■ Your instructions
Whenever a line in the listing contains "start", copy that line.

········

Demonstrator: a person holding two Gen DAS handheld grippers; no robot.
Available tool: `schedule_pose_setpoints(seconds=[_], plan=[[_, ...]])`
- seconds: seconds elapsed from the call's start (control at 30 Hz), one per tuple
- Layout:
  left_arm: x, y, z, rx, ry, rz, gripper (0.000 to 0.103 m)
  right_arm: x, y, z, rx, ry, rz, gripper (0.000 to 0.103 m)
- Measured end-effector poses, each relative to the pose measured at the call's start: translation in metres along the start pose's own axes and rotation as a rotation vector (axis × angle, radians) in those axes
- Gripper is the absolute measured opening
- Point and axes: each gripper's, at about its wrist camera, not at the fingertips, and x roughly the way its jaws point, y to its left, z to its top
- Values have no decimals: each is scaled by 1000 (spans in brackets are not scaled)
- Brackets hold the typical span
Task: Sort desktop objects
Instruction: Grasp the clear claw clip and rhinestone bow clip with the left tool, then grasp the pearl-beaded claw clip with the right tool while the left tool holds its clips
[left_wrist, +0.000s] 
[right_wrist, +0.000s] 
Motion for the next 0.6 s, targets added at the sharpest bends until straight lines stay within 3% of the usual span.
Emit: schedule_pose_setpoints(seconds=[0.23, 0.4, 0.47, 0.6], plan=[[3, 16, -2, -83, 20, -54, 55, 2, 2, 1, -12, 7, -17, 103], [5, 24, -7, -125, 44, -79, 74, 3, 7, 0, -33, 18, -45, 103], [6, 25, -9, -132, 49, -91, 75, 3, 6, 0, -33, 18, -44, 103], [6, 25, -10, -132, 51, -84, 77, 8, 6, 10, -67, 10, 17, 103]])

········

■ Response to the task
- seconds: seconds elapsed from the call's start (control at 30 Hz), one per tuple
- Measured end-effector poses, each relative to the pose measured at the call's start: translation in metres along the start pose's own axes and rotation as a rotation vector (axis × angle, radians) in those axes

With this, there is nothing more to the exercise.